US wants Kenya to lead force in Haiti with 1,000 police
NAIROBI, Kenya (AP) — As the United States government was considering Kenya to lead a multinational force in Haiti, it was also openly warning Kenyan police officers against violent abuses. Now, 1,000 of those officers might head to Haiti to take on gang warfare.
It’s a challenging turn for a police force long accused by rights watchdogs of killings and torture, including gunning down civilians during Kenya’s COVID-19 curfew. One local group confirmed that officers fatally shot more than 30 people in July, all of them in Kenya’s poorest neighbourhoods, during opposition-called protests over the rising cost of living.
“We are saddened by the loss of life and concerned by high levels of violence, including the use of live rounds” during those protests, the US said in a joint statement with 11 other nations in mid-July.
Now the US, as this month’s president of the United Nations (UN) Security Council, is preparing to put forward a resolution to authorise a mission in Haiti led by Kenyan police, who have relatively little overseas experience in such large numbers and don’t speak French, which is used in Haiti.
“This is not a traditional peacekeeping force,” the US ambassador to the UN, Linda Thomas-Greenfield, said Tuesday.
For more than nine months, the UN had appealed unsuccessfully for a country to lead an effort to restore order to the poorest nation in the Western Hemisphere.
Kenya’s interest was announced on Saturday, with its foreign minister saying his government has “accepted to positively consider” leading a force in Haiti and sending 1,000 police officers to train the Haitian National Police, “restore normalcy” and protect strategic installations.
“Kenya stands with persons of African descent across the world,” Alfred Mutua said. A ministry spokesman didn’t respond to questions about the force or what Kenya would receive in return.
US Secretary of State Antony Blinken on Tuesday praised Kenya for simply considering to serve, a sign of the difficulty in mustering international forces for Haiti, where deadly gang violence has exploded since the 2021 assassination of President Jovenel Moise.

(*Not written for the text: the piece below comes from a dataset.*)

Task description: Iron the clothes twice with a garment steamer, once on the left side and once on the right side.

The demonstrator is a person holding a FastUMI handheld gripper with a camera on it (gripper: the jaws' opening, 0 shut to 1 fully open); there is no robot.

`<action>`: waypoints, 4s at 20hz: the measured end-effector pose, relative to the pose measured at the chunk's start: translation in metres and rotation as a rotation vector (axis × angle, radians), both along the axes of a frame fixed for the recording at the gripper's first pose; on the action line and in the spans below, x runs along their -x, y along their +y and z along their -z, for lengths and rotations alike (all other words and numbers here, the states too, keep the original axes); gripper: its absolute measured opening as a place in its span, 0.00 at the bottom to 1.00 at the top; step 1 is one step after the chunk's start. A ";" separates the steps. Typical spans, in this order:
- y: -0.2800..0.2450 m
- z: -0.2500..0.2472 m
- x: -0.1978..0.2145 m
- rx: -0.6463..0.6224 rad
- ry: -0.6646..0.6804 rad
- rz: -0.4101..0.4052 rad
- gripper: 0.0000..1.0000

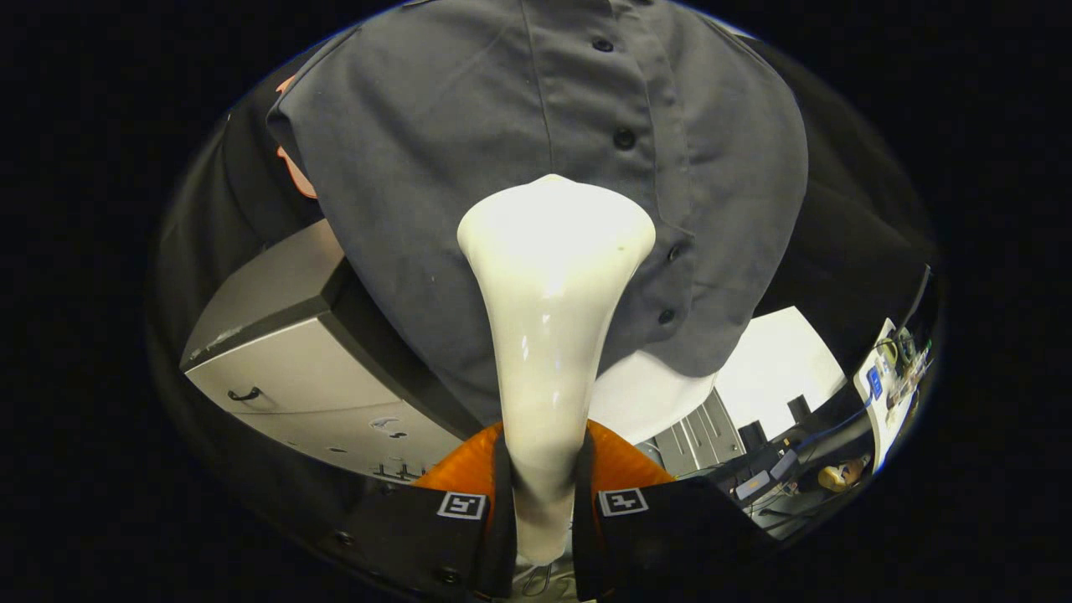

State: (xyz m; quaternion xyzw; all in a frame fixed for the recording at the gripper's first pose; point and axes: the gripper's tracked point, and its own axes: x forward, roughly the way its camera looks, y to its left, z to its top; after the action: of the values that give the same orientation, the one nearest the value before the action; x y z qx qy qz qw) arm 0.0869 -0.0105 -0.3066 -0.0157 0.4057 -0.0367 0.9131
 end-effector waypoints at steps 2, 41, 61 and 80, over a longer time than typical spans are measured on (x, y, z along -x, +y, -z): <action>-0.004 0.017 0.005 -0.011 0.029 0.009 0.35; -0.038 -0.121 0.019 0.051 -0.137 -0.001 0.35; -0.100 -0.320 -0.072 0.080 -0.457 0.017 0.35; -0.133 -0.192 -0.096 -0.039 -0.234 -0.052 0.35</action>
State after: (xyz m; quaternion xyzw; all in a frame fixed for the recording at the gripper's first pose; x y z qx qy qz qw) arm 0.1829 -0.1436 -0.1141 -0.0042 0.2964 -0.0070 0.9550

Some organisations that have long tracked alleged police misconduct in Kenya are worried.
“We had some consultations with Kenyan (civil society organisations) last week and there was general consensus that Kenya should not be seen to be exporting its abusive police to other parts of the world,” Otsieno Namwaya, Kenya researcher with Human Rights Watch, told the Associated Press.
Kenya’s security forces have a yearlong presence in neighbouring Somalia to counter Islamic extremists — a deadly threat that some Kenyans say should keep police at home — and troops have been in restive eastern Congo since last year. Past UN peacekeeping deployments include Sierra Leone.

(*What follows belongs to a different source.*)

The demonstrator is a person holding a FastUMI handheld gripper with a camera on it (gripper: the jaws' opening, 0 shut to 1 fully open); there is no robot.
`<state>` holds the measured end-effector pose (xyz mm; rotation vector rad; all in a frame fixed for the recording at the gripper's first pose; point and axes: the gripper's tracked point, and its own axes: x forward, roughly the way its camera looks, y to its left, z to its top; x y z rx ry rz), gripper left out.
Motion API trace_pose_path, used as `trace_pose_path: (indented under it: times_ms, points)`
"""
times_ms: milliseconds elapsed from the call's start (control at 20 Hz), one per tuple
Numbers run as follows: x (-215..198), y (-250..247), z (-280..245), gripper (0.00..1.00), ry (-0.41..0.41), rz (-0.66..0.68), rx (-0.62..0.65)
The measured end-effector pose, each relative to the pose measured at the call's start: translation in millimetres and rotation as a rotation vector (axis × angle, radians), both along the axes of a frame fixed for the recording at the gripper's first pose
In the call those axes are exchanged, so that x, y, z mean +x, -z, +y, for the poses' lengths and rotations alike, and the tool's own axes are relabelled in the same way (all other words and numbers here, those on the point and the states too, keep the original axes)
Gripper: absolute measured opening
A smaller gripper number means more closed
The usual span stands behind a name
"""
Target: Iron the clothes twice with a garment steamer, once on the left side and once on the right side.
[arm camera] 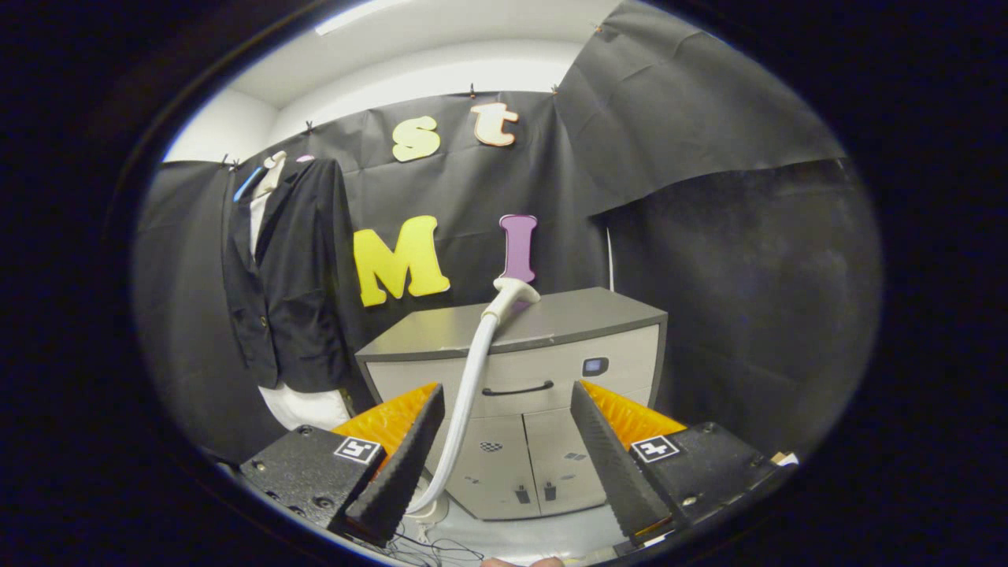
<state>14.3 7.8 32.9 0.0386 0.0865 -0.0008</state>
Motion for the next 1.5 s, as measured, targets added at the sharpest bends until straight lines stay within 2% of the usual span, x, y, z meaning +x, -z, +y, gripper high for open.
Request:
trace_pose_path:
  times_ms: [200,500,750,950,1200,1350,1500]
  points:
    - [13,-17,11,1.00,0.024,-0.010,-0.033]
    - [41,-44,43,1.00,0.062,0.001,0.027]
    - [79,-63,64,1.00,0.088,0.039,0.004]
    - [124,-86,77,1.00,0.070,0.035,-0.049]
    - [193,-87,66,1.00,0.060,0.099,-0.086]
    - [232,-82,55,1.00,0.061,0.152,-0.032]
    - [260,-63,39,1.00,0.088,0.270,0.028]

But while other African nations including Rwanda, Ghana and Egypt have thousands of personnel in UN peacekeeping missions, Kenya has less than 450, according to UN data. Just 32 are police officers. The US has a total of 35 personnel in UN peacekeeping missions.

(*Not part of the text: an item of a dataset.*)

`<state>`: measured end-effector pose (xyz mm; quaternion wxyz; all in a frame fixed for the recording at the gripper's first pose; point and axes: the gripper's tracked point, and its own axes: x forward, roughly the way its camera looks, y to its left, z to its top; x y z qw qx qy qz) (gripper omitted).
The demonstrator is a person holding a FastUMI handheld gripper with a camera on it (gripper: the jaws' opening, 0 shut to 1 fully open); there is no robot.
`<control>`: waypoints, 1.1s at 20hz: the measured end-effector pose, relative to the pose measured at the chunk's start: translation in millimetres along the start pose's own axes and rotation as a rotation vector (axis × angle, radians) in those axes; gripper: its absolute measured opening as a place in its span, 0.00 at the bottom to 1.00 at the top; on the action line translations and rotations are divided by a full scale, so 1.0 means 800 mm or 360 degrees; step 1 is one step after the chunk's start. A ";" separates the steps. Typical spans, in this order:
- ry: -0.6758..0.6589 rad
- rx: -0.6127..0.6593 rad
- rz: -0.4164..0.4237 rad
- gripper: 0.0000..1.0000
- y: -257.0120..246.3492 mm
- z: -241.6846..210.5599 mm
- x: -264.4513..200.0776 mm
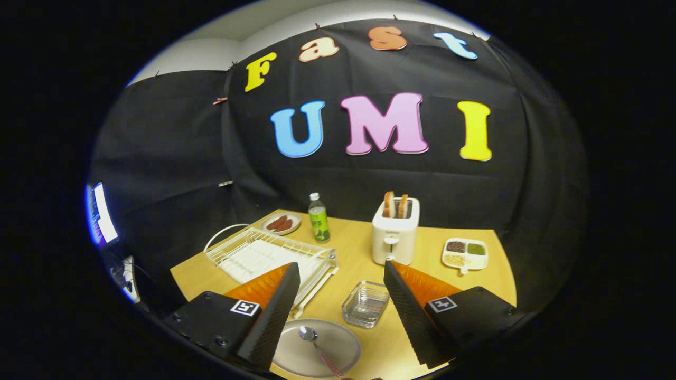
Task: Take the plate from the dish rack, then take the spoon from the basket and place it into the plate.
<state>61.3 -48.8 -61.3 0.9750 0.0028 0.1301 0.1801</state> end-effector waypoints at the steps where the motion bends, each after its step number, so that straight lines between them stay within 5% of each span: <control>1: -0.0032 0.0007 -0.0086 0.99 -0.010 0.010 -0.012; 9: -0.0203 0.0195 -0.0554 0.98 -0.027 0.045 -0.086; 22: -0.0232 0.0147 -0.0555 0.99 0.048 0.065 -0.045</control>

“I have no knowledge of any complaints raised by the UN during those deployments, hence no concern on my end,” the executive director of the watchdog Independent Medico-Legal Unit, Peter Kiama, told the AP. “Remember, the major challenges regarding policing practices in Kenya include political interference with police command and independence, inadequate political will to reform the institution, culture of internal impunity and criminality, and inadequate internal and external accountability.”
With the Haiti deployment, Kenyan police would likely be in charge instead of answering to a UN force commander as in traditional peacekeeping missions.